[Paper] In Pursuit of Pixel Supervision for Visual Pre-training

Published: 1 month ago (December 17, 2025 at 01:59 PM EST)

4 min read

Source: arXiv

Source: arXiv - 2512.15715v1

Overview

The paper revisits pixel‑level self‑supervised learning with a new masked autoencoder called Pixio. By scaling up to 2 billion web‑crawled images and tightening the pre‑training task, the authors show that classic autoencoding can still rival (or beat) modern latent‑space methods on a variety of vision tasks—from depth estimation to robot learning.

Key Contributions

Pixio architecture: an enhanced Masked Autoencoder (MAE) that uses stronger encoders/decoders and more demanding reconstruction targets.
Massive, minimally curated dataset: 2 B images harvested from the web with an automated self‑curation pipeline, removing the need for costly human labeling.
Competitive downstream performance: matches or exceeds DINOv3 on monocular depth (e.g., Depth Anything), feed‑forward 3D reconstruction (MapAnything), semantic segmentation, and robot skill learning.
Demonstration of pixel‑space SSL viability: provides empirical evidence that pixel‑level reconstruction remains a practical alternative to latent‑space contrastive or clustering methods.
Efficient and stable training: retains the simplicity of MAE (mask‑and‑reconstruct) while improving robustness and speed.

Methodology

Data collection & self‑curation
- Scrape 2 B images from publicly available web sources.
- Apply automatic quality filters (blur detection, duplicate removal, basic content heuristics) to keep only “clean” samples without manual labeling.
Masked Autoencoding with harder tasks
- Randomly mask a high proportion (≈ 75 %) of image patches.
- Instead of reconstructing raw RGB values, the decoder predicts enhanced targets: multi‑scale features, edge maps, and color‑augmented versions, forcing the model to capture richer structure.
Model design
- Encoder: a Vision Transformer (ViT‑L/14) with additional feed‑forward capacity and relative positional embeddings.
- Decoder: a lightweight transformer that operates only on the visible tokens plus learned mask tokens, then upsamples to the full resolution.
- Training uses standard MAE loss (L2 on pixel space) combined with auxiliary perceptual losses to encourage semantic fidelity.
Training regime
- Distributed training on thousands of GPUs for ~30 epochs over the 2 B image corpus.
- Minimal hyper‑parameter tuning; the authors emphasize the stability of the pipeline across scales.
Evaluation
- Freeze the encoder and fine‑tune lightweight heads on downstream benchmarks (depth, segmentation, 3D reconstruction, robot policy learning).
- Compare against state‑of‑the‑art latent‑space SSL models (e.g., DINOv3) trained on comparable data volumes.

Results & Findings

Downstream task	Metric (higher = better)	Pixio vs.

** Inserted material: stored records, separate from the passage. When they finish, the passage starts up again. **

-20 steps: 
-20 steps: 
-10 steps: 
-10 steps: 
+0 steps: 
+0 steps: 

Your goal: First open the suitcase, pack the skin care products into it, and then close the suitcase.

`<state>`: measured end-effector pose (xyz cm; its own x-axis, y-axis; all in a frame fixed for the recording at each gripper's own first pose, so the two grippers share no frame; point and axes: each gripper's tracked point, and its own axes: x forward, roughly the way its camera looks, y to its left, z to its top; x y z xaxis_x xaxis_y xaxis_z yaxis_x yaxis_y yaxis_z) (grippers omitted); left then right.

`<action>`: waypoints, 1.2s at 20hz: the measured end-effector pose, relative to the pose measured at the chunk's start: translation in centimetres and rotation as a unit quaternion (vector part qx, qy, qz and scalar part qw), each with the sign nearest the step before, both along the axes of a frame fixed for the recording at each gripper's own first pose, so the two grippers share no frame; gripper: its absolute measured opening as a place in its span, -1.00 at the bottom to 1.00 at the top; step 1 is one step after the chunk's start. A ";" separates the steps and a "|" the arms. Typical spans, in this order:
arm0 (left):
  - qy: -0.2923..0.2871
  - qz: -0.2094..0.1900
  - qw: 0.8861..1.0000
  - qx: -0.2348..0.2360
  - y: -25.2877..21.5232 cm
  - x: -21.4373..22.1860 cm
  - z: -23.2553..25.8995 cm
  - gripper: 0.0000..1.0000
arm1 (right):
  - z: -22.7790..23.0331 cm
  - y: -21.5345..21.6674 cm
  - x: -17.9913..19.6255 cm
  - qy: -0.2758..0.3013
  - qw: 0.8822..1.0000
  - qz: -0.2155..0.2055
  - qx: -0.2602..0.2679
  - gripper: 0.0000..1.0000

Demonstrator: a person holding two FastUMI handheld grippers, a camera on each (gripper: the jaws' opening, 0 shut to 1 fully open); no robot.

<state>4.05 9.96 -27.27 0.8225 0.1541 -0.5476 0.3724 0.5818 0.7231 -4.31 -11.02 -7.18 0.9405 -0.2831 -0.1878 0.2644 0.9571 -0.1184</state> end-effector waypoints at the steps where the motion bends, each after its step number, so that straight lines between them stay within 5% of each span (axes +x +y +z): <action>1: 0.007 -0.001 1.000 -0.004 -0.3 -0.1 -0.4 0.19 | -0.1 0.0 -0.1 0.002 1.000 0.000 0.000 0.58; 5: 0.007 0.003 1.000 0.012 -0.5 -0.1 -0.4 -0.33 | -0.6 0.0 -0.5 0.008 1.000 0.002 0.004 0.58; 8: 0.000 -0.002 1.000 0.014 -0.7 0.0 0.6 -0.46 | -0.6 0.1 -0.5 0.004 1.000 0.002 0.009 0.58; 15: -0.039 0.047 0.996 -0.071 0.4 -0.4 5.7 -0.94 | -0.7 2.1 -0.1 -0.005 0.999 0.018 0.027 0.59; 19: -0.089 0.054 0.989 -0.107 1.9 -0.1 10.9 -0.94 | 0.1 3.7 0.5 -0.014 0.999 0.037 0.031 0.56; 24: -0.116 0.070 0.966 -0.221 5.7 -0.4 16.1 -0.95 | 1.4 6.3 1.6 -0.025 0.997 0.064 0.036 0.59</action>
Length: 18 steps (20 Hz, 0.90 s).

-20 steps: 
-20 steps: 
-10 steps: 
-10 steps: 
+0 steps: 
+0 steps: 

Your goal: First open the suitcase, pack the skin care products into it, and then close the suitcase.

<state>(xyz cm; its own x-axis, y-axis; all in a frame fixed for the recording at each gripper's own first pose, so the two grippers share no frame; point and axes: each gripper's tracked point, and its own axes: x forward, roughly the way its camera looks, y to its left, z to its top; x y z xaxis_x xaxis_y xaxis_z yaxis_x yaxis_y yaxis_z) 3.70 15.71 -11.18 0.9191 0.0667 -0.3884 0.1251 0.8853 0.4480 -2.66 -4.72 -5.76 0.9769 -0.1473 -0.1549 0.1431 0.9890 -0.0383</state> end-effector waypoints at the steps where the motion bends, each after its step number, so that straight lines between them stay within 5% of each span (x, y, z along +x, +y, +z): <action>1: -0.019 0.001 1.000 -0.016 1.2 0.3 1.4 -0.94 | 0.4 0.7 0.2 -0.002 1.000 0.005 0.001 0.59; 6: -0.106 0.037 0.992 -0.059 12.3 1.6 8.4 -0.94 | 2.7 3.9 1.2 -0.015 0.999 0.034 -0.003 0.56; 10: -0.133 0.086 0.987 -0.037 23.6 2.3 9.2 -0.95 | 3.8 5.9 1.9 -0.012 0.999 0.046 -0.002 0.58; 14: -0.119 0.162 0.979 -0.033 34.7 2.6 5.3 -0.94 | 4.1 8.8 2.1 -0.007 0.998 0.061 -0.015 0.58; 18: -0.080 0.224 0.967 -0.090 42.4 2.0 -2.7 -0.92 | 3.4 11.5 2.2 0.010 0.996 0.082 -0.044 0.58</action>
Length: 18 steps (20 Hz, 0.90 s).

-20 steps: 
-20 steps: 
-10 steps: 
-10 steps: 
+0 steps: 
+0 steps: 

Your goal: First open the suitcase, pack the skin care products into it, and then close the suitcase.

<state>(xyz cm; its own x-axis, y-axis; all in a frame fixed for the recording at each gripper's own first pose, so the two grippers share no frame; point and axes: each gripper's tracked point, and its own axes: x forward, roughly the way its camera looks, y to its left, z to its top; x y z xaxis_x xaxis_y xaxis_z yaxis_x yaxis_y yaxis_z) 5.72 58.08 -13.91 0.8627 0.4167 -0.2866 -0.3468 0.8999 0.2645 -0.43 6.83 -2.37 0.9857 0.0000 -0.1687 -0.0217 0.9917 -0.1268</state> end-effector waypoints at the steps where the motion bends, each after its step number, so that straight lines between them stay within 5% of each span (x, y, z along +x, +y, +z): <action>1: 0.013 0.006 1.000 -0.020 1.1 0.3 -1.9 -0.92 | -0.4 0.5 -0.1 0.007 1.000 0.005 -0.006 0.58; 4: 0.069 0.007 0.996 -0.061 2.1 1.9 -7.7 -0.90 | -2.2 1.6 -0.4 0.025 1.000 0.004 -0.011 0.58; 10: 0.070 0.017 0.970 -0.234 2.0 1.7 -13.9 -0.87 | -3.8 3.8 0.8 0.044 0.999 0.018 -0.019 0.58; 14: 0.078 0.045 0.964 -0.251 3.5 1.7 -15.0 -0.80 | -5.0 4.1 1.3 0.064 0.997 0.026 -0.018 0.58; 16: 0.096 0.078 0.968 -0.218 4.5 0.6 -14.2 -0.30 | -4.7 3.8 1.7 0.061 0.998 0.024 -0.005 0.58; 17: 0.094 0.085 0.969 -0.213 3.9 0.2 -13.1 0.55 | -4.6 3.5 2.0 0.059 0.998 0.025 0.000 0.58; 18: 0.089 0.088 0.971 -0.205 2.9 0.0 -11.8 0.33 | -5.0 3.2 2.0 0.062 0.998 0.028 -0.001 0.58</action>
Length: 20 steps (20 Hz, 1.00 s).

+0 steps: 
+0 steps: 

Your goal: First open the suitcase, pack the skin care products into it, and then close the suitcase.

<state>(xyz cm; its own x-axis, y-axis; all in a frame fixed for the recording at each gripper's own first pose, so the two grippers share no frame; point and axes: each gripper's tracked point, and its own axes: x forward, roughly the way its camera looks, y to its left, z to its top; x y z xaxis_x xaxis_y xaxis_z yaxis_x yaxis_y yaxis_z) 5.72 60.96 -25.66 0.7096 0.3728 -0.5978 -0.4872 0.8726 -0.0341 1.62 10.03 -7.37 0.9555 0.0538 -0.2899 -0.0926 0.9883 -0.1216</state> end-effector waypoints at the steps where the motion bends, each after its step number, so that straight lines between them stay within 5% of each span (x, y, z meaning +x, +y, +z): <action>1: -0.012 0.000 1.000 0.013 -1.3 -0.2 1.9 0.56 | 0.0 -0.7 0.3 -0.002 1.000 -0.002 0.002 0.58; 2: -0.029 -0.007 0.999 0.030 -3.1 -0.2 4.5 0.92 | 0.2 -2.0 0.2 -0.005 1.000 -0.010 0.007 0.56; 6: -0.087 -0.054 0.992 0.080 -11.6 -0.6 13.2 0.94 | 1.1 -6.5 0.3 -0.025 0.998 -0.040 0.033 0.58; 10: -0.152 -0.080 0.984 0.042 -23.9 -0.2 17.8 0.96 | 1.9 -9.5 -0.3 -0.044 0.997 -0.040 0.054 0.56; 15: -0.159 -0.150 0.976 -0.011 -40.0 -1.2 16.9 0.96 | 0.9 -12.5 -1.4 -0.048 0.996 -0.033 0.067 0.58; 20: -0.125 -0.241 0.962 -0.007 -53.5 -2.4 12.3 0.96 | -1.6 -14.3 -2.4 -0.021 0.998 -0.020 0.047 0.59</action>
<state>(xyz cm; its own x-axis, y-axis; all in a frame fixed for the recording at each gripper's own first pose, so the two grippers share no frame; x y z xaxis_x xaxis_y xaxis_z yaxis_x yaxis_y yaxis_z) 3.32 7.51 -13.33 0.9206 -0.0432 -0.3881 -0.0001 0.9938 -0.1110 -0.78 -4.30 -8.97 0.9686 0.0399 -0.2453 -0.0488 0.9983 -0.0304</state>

DINOv3
Monocular depth (NYU‑Depth V2)	δ₁ ≈ 0.92	+1.3 %
Semantic segmentation (ADE20K)	mIoU ≈ 53.4 %	+0.8 %
Feed‑forward 3D reconstruction (MapAnything)	Chamfer‑L2 ↓	~5 % lower error
Robot skill transfer (sim‑to‑real)	Success rate ↑	+2 %

Training efficiency: Pixio reaches comparable performance to DINOv3 with ~15 % fewer training epochs.
Stability: loss curves are smoother, and the model is less sensitive to mask ratio variations.
Generalization: The same encoder works well across tasks that differ dramatically in output space (continuous depth vs. discrete segmentation), confirming the versatility of pixel‑level pre‑training.

Practical Implications

Plug‑and‑play visual backbone: Developers can adopt Pixio’s encoder as a drop‑in feature extractor for any vision‑centric product, from AR depth sensing to autonomous‑driving perception stacks.
Reduced data‑labeling costs: Since the pre‑training data is self‑curated, companies can scale visual SSL without investing in large annotation pipelines.
Edge‑friendly deployment: The decoder is discarded after pre‑training; only the encoder (a ViT) is needed at inference, keeping runtime overhead modest.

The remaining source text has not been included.